A Organização Mundial do Comércio (OMC) cogita uma medida inédita: expulsar os Estados Unidos do bloco de países filiados. A proposta vem em meio à denúncia de 11 senadores democratas americanos, que enviaram uma dura carta à Casa Branca alertando para uma perseguição comercial imprópria contra o Brasil. Essa ofensiva escancara os efeitos das chantagens promovidas por Donald Trump — agora projetando o Brasil de Lula à liderança global, com uma diplomacia ativa e respeitada.
No Brasil, a extrema direita perde força, coesão e influência. A oposição bolsonarista, atolada em crises internas e escândalos, vive uma fissura causada pela obsessão do clã Bolsonaro em escapar da cadeia. Ao abandonarem até a pauta de costumes que os impulsionou em 2018, ficaram sem rumo e sem projeto de país, desorganizando a economia, a política e a credibilidade do Brasil no cenário internacional.

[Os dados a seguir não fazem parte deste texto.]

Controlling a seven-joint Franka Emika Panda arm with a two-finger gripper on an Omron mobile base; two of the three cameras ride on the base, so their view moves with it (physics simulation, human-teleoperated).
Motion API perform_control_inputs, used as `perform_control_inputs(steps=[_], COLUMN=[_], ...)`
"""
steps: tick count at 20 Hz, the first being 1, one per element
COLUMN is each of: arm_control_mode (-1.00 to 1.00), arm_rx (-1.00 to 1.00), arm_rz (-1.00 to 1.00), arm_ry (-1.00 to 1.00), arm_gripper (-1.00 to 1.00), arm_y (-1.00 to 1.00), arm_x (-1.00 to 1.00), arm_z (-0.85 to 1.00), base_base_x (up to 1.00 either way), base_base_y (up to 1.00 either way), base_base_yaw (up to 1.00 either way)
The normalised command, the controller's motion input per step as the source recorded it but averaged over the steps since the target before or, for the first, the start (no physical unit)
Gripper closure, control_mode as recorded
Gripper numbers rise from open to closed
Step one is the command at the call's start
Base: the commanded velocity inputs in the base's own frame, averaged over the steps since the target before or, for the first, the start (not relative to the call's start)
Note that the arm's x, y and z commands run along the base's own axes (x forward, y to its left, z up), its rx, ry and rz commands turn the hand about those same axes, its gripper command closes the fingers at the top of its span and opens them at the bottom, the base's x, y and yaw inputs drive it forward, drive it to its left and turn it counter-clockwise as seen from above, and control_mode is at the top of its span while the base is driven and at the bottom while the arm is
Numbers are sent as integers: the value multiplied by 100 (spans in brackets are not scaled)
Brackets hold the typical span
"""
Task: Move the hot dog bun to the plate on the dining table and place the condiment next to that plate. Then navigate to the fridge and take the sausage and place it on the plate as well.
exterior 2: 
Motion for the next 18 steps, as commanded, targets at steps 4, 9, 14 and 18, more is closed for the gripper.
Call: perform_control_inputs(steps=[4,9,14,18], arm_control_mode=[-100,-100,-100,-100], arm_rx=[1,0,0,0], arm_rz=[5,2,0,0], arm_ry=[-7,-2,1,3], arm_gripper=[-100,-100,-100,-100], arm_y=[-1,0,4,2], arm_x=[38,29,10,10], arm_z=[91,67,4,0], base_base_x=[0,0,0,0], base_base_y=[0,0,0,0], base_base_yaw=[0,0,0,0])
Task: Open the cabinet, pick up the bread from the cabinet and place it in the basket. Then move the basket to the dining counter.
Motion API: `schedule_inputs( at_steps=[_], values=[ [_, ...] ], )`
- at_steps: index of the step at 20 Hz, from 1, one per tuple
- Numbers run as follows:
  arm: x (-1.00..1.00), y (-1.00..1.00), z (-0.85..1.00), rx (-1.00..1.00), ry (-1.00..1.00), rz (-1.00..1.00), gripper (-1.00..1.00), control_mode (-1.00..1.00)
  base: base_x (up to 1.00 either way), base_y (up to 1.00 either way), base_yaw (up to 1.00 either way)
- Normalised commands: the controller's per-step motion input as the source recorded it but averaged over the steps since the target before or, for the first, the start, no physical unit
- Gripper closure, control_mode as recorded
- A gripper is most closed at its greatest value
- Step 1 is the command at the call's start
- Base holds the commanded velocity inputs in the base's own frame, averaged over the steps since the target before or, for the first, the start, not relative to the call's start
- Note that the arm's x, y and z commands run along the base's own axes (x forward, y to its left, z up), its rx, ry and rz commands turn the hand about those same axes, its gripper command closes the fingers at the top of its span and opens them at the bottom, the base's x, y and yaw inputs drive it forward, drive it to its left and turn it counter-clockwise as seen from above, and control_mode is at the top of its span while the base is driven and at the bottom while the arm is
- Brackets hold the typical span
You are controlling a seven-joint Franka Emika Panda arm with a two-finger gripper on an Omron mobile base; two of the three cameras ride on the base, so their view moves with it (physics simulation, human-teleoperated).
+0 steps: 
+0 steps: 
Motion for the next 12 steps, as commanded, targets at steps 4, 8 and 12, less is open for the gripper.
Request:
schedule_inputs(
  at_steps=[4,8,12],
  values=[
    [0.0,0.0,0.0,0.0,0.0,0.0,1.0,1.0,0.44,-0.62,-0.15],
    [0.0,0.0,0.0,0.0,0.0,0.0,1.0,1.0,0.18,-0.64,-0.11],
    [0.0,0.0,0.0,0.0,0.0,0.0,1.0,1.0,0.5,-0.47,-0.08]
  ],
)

Luís Costa Pinto, editor da Plataforma Brasília, revela em sua análise como essa parceria entre Trump e Bolsonaro — dois líderes desqualificados e acidentais — resultou no enfraquecimento da democracia, tanto nos Estados Unidos quanto no Brasil. A carta dos senadores democratas é um alerta global: acusa o presidente norte-americano de senilidade e de abrir espaço para a expansão chinesa na América Latina, ao atacar injustamente um aliado histórico como o Brasil.
A OMC, criada sob inspiração dos próprios EUA, agora reage à tentativa de Trump de destruir sua legitimidade. A ameaça de expulsão dos norte-americanos do comércio global marca o auge do isolamento de uma potência que já foi símbolo da democracia. Na análise publicada no canal de Luís Costa Pinto, fica claro: o mundo mudou — e os extremistas de ontem estão cada vez mais irrelevantes e expostos.